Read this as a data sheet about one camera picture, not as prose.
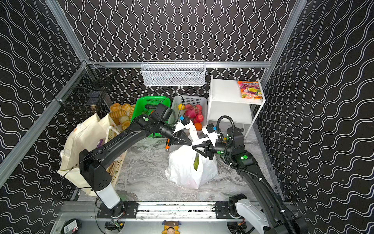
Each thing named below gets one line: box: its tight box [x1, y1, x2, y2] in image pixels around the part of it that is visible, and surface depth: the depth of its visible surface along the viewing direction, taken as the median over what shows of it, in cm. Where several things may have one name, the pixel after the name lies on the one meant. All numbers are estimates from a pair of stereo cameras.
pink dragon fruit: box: [185, 104, 203, 119], surface depth 106 cm
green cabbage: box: [193, 152, 200, 172], surface depth 72 cm
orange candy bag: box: [237, 80, 263, 100], surface depth 81 cm
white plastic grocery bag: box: [165, 145, 219, 190], surface depth 75 cm
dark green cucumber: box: [145, 104, 159, 110], surface depth 119 cm
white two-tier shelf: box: [207, 75, 266, 138], surface depth 84 cm
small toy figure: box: [161, 219, 182, 234], surface depth 70 cm
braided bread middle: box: [109, 102, 136, 131], surface depth 116 cm
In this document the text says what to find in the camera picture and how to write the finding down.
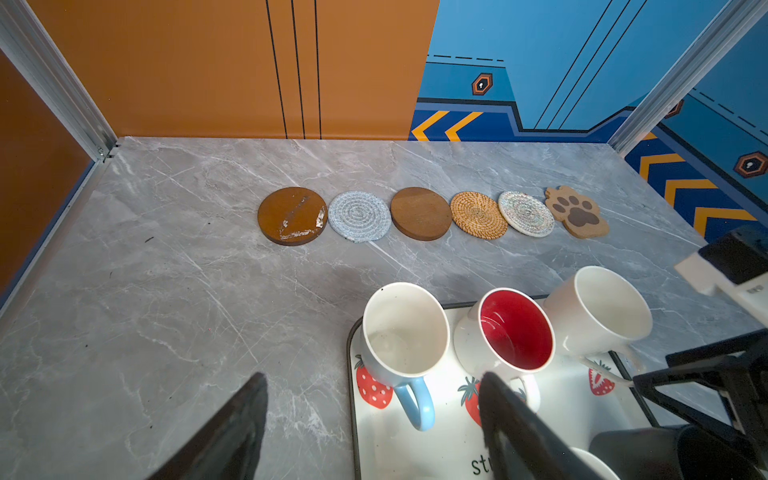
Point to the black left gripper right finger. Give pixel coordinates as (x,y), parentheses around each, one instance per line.
(520,445)

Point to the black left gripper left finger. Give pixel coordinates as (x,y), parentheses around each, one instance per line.
(228,446)

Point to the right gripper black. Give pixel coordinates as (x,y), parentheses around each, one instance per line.
(736,369)

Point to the cork paw print coaster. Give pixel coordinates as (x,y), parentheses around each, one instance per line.
(579,214)

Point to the white multicolour woven rope coaster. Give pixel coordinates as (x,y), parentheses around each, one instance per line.
(526,214)

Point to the woven rattan round coaster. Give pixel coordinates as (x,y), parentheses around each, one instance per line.
(478,215)

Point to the dark scratched wooden coaster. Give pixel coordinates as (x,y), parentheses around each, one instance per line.
(292,216)

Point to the brown round wooden coaster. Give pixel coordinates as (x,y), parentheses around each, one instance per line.
(420,213)

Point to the grey blue rope coaster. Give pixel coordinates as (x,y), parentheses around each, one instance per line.
(359,216)

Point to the black mug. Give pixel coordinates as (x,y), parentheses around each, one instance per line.
(671,453)

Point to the white mug red inside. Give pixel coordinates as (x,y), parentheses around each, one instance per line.
(506,333)

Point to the plain white mug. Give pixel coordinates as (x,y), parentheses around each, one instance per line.
(596,311)

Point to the white mug purple handle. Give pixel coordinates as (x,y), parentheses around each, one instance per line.
(598,466)

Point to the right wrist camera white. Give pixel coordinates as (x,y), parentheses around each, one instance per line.
(735,265)

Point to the white mug blue handle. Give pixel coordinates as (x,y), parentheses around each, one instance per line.
(405,335)

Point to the aluminium corner post right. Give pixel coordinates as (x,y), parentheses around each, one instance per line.
(722,33)

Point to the aluminium corner post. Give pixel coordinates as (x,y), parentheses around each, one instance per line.
(32,51)
(722,33)

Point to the aluminium corner post left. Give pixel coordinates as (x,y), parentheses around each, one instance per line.
(32,51)

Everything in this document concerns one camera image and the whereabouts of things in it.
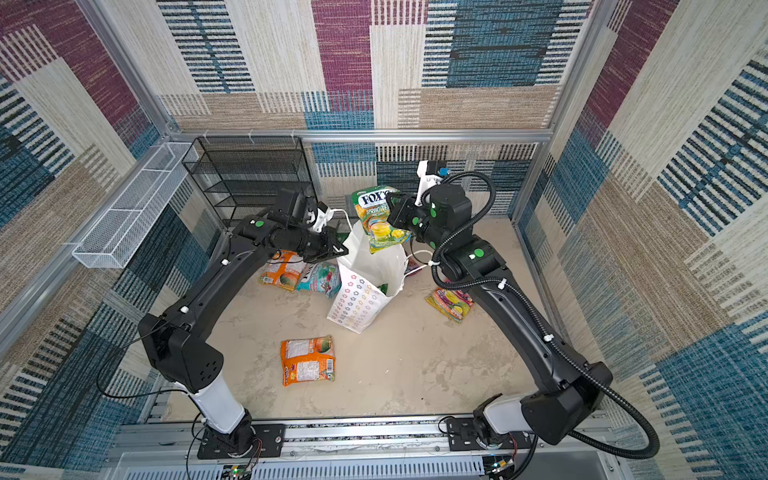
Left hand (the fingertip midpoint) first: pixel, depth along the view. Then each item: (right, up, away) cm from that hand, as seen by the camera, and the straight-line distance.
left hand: (350, 246), depth 77 cm
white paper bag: (+4, -9, -5) cm, 11 cm away
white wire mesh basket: (-54, +1, -7) cm, 55 cm away
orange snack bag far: (-25, -8, +25) cm, 37 cm away
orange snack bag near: (-13, -31, +6) cm, 34 cm away
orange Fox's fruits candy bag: (+30, -17, +17) cm, 39 cm away
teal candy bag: (-12, -10, +22) cm, 27 cm away
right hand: (+9, +10, -11) cm, 17 cm away
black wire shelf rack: (-41, +26, +31) cm, 58 cm away
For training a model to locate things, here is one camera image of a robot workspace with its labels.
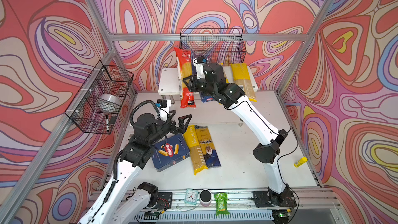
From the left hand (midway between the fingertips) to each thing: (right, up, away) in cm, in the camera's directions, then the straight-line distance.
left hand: (184, 113), depth 66 cm
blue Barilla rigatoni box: (-10, -21, +16) cm, 28 cm away
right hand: (0, +14, +4) cm, 15 cm away
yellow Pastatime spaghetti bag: (+1, -16, +26) cm, 31 cm away
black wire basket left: (-42, +4, +5) cm, 42 cm away
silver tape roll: (-37, +6, +7) cm, 38 cm away
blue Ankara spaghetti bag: (+12, -24, +20) cm, 33 cm away
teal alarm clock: (+2, -40, +7) cm, 41 cm away
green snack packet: (+17, -43, +5) cm, 46 cm away
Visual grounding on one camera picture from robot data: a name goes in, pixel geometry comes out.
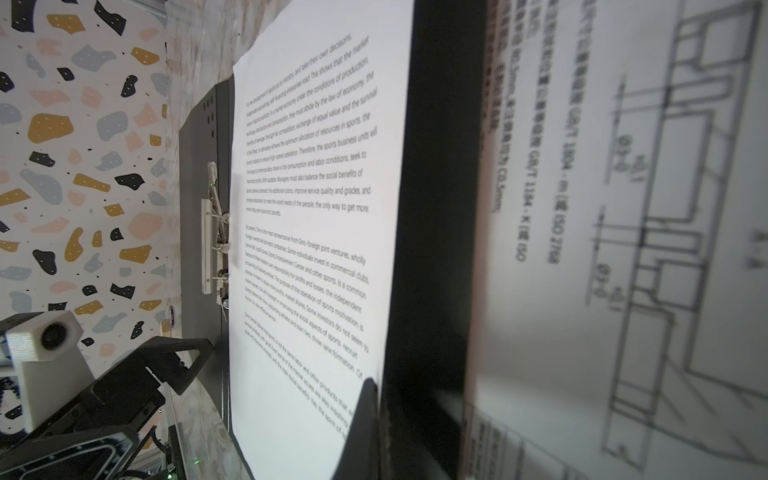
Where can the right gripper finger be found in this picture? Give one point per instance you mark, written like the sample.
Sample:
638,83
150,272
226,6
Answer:
360,457

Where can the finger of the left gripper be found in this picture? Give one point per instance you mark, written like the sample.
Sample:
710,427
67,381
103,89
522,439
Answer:
162,361

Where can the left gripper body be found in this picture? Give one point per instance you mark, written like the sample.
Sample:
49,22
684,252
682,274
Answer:
96,436

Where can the paper with technical drawings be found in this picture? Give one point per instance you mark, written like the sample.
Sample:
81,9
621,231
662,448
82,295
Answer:
619,305

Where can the paper with printed text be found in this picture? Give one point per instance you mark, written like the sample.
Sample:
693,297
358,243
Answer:
317,153

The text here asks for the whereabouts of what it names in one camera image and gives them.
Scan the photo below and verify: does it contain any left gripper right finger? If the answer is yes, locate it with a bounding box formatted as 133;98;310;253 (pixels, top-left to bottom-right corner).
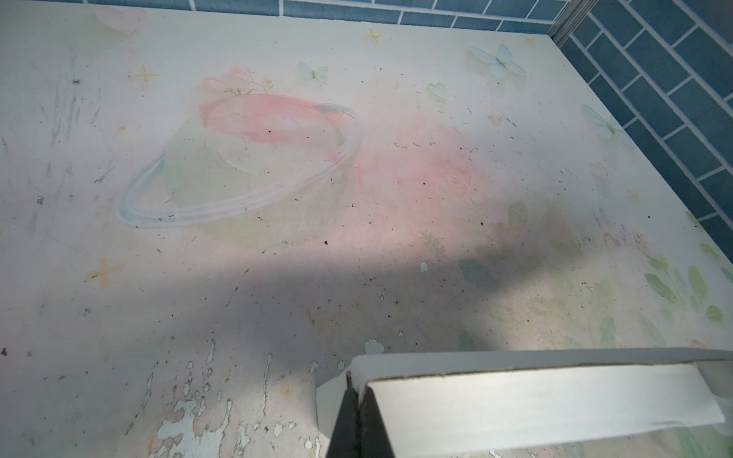
359;387;395;458

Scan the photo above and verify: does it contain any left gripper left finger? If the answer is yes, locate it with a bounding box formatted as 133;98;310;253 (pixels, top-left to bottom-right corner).
326;371;360;458

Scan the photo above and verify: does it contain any white paper box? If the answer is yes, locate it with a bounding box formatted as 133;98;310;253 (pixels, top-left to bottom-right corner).
316;348;732;457

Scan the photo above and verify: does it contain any right aluminium corner post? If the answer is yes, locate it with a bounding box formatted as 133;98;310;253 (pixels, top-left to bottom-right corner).
548;0;599;48

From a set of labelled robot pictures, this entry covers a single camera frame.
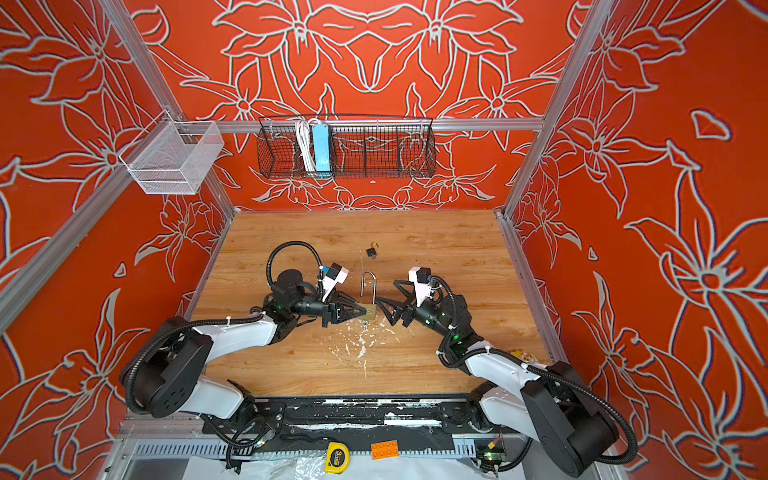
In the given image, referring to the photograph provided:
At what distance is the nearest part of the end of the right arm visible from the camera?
62cm

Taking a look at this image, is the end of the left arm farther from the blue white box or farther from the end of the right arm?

•••

[Work to be completed]:
Each line in the listing above that includes the word "text" needs to be copied out.

[Response for this exercise]:
In this document the text says what to find in the camera picture and how to write the finding down.
Where can the paper with printed text be found in this picture? Give one point per instance you mark, written like the sample.
The text here asks for the whereabouts of what it names in one camera image and gives them.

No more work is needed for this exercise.